He debated with Muybridge the merits of two French wines, both of them white, apparently, one of them fruitier than the other,  while the sommelier looked on, as of yet unacknowledged.  The actual debate was between the sommelier and his host, Muybridge warranted, for the sommelier suggested a red alternative when the final choice was left in his hands, a French bordeaux,  a 1981 Chateau Mouton Rothschild, a suggestion he made in a diffident voice.

"Won't that overpower the melon?" asked Lord Anthelm. He was assured that it wouldn't. "Then speak to the chef and make sure our melon is the ripest of the lot, would you be so kind," he instructed the sommelier.

"Very good, Lord Anthelm," responded the sommelier, not quite clicking his heels, Muybridge thought.

Who, Muybridge wondered, would have to be murdered?  That's what he wanted to know next.  It would be in keeping with what he knew of Lord Anthelm for the man to shift the blame for some snafu to someone else, then have that person killed. He was not above being a scurrilous coward, not when it came to a cock-up. Kill or be killed.  Eat or be eaten.  One of the higher-ups, Muybridge guessed.  Tag, you're it! Bang, you're dead!!Yes, that was one alternative, certainly. 

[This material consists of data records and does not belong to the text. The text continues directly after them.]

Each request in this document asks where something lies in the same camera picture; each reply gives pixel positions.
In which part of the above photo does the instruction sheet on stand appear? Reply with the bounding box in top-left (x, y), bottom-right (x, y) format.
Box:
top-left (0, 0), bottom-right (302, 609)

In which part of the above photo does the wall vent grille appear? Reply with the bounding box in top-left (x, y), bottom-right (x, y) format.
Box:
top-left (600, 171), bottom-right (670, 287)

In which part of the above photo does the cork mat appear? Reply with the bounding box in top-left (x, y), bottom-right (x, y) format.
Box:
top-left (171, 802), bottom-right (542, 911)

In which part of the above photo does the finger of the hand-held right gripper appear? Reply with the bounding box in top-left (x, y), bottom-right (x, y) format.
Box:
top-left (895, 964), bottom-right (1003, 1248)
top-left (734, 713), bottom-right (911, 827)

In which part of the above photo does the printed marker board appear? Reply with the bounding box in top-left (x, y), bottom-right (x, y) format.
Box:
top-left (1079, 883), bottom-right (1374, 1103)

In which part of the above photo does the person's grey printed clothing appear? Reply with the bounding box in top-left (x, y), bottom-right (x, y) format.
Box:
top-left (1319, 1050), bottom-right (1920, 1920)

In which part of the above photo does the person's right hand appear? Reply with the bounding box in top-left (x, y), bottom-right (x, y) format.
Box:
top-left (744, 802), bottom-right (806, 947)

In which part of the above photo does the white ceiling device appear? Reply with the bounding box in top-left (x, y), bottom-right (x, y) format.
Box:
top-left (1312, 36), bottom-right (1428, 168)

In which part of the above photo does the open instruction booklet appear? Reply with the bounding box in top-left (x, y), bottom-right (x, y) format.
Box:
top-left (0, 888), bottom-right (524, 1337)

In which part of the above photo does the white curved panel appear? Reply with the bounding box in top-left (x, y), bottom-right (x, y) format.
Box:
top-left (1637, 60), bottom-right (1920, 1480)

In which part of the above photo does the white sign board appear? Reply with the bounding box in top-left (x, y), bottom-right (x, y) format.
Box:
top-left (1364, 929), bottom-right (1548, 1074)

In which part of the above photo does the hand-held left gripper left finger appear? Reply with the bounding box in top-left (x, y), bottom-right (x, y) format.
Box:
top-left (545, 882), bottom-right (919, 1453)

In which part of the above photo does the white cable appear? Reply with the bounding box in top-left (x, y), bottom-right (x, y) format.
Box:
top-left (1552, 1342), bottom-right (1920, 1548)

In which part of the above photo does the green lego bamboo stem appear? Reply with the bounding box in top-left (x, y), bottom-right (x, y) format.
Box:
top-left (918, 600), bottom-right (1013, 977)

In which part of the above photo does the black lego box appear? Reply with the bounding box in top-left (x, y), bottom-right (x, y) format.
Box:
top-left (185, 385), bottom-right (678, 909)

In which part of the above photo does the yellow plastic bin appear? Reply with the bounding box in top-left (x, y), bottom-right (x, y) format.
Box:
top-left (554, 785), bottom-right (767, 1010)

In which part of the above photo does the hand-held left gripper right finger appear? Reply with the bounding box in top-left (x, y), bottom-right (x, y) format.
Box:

As the sommelier disappeared to the wine cellar, Lord Anthelm resumed their conversation from an earlier point as if nothing else had interceded.  "Talkers.  Not doers.  Not men like ourselves.  You've distinguished yourself to me, I hope you realize that, Muybridge."

"Distinguished myself?  How?"

"You're not like all the others. Big eyed ideologues.  Ersatz soldiers of fortune still wet behind the ears.  Some of the chaps I meet are sociopaths, better off behind bars. What passes for spirit is nothing but breathtaking audacity. Others have spirit enough, but not enough talent. You're singularly impressive to me, Muybridge. I feel by now as if we've established a rapport. I like to think we understand one another.  That we can trust one another."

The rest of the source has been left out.